Picture credit: Erich Auerbach/Hulton Archive/Getty Images

A Soviet revelation

David Oistrakh: The Warner Remastered Edition (58CDs, 3DVDs)

Lebrecht's Album of the Week

Where has my week gone? Much of it was spent plundering a coffin of one of the most captivating violinists that ever lived. David Oistrakh, Odessa born (thus Ukrainian- rather than Russian-Jewish), set the tone for violin playing in the Soviet era. Not just in his own performances but in those of his Moscow students who included Oleg Kagan, Gidon Kremer, Lydia Mordkovich, Nina Belina, Stoika Milanova, Rimma Sushanskaya and many more, not to mention his own distinguished son, Igor. Maintaining a distinctive individualism in an authoritarian state, he taught young musicians to find their own path to the variable meanings of a work of music. Sent on tour from the late 1950s, he was a revelation to western audiences, all too jaded by empty virtuosity.

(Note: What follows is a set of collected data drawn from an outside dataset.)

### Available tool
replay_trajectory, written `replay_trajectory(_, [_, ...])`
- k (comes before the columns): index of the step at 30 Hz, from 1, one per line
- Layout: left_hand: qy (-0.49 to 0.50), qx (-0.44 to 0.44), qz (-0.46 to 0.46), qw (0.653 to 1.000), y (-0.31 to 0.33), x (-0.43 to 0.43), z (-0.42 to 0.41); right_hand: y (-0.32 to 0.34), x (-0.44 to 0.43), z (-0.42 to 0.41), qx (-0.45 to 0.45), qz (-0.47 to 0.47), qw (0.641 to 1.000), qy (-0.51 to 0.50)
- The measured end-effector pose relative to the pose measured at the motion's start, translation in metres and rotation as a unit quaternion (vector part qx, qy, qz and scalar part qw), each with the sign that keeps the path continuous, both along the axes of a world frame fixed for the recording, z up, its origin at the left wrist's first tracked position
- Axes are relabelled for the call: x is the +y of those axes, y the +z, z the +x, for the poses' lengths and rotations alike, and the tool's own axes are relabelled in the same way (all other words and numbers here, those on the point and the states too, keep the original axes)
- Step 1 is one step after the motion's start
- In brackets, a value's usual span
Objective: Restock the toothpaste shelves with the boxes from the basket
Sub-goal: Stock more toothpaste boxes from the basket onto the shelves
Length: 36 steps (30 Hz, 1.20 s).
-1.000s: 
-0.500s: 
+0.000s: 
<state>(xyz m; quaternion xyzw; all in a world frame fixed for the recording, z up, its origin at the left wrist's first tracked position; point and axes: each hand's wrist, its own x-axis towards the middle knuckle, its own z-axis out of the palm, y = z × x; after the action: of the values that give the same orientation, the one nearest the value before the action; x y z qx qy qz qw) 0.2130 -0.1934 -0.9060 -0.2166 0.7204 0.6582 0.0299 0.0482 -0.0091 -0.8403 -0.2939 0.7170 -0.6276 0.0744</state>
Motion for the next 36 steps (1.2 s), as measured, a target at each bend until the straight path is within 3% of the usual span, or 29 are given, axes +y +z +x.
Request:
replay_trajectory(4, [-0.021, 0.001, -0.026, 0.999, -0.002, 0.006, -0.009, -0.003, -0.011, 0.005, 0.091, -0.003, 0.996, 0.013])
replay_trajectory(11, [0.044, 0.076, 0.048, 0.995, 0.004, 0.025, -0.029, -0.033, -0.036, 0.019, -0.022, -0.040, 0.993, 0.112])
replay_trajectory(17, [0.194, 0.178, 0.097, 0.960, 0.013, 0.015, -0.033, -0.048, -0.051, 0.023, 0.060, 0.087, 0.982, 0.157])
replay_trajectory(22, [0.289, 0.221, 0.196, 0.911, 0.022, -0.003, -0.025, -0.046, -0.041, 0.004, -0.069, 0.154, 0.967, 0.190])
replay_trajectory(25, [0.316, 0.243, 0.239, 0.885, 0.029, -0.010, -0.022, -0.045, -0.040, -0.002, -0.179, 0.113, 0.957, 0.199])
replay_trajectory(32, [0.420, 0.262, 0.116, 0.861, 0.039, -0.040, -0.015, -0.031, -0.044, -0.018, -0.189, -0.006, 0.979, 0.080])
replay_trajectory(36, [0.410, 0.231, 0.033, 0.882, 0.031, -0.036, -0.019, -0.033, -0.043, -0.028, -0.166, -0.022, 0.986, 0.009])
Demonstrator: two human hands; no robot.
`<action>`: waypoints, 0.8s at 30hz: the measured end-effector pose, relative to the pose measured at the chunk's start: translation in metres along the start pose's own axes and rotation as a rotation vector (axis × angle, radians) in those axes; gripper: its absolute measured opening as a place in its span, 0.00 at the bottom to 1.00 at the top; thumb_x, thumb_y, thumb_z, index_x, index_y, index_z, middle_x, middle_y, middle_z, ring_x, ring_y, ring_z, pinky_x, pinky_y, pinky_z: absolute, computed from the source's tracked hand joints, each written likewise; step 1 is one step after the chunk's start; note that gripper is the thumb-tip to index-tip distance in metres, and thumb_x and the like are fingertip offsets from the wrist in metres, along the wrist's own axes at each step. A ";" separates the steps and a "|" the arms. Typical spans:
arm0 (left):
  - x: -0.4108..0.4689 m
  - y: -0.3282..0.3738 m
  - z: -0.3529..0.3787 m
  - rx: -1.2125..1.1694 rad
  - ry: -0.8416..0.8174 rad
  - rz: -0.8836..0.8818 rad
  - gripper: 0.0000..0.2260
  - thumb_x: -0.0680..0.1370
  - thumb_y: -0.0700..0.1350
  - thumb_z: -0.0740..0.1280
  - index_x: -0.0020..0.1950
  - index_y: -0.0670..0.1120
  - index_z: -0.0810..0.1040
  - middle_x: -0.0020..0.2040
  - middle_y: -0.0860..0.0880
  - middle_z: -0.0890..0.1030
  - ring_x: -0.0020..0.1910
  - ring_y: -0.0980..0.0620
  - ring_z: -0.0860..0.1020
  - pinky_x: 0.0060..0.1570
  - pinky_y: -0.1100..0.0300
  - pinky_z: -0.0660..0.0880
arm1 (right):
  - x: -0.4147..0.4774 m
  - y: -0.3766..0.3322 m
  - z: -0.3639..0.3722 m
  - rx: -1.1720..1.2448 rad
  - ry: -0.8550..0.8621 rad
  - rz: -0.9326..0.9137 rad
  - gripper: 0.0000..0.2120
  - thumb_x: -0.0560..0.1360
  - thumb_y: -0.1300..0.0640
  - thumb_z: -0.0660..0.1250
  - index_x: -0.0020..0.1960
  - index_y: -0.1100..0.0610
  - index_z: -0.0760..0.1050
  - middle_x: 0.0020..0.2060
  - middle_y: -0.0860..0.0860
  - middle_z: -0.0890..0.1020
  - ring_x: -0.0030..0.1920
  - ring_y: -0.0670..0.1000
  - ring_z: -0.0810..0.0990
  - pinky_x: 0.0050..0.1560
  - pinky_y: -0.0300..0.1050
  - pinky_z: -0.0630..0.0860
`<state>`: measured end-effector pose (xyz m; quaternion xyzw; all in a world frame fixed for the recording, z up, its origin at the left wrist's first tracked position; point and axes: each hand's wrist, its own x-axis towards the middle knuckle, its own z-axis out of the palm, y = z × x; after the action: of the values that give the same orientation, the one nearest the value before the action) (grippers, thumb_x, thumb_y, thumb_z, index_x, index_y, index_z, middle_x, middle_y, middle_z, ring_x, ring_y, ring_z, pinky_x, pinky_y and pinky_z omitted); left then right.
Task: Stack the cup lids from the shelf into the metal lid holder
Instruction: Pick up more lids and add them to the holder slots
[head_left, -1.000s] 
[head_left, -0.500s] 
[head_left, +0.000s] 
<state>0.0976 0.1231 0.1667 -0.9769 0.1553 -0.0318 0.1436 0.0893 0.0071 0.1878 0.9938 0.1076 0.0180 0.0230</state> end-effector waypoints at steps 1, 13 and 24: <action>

The present compilation consists of commercial recordings for the late EMI label and radio tapes from the Russian archives. Some of the latter are almost unlistenable. A Tchaikovsky concerto from 1938 appears to have been recorded on sandpaper; it gets included because Oistrakh plays a passage that appears in no printed score — a personal inspiration that was swiftly taken up by everyone else. Any sonic discomfort is promptly eased by a 1954 Sérénade mélancolique, conducted by Kirill Kondrashin, in which Oistrakh’s humanity could melt the heart of the stoniest-faced apparatchik.

I won’t trouble you with half of what I’ve heard but there’s a Hindemith concerto to which Oistrakh gives the kiss of life, a flurry of Mozarts where he dances the night away and both Prokofiev concertos in which he is unassailable. The Beethoven triple concerto comes in two versions – the notorious one in Berlin with Richter, Rostropovich and Karajan, and a 1958 account, conducted by Malcolm Sargent, with the Philharmonia Orchestra and the modest Lev Oborin and Sviatoslav Knushevitsky, a masterpiece of delicate communication.

Time after time, I hit the pause button to reflect upon the efficacy of EMI’s unsung hero conductors — Alceo Galliera, Andre Cluytens, Jean Martinon, Nikolai Malko, Sixten Ehrling. There is so much to learn from these masters. And then there’s George Szell and Otto Klemperer, not to be missed in two widely differing approaches to the Brahms concerto.

I haven’t the space to discuss a dozen wonderfully obscure Soviet composers and a plethora of magnificent chamber music including the Schubert Octet … I guess that’s the rest of my holiday season gone and half of my present-giving budget, to boot. Never mind. Oistrakh, who died in 1974, lives on in this heavy box and the revelation is as gripping as ever.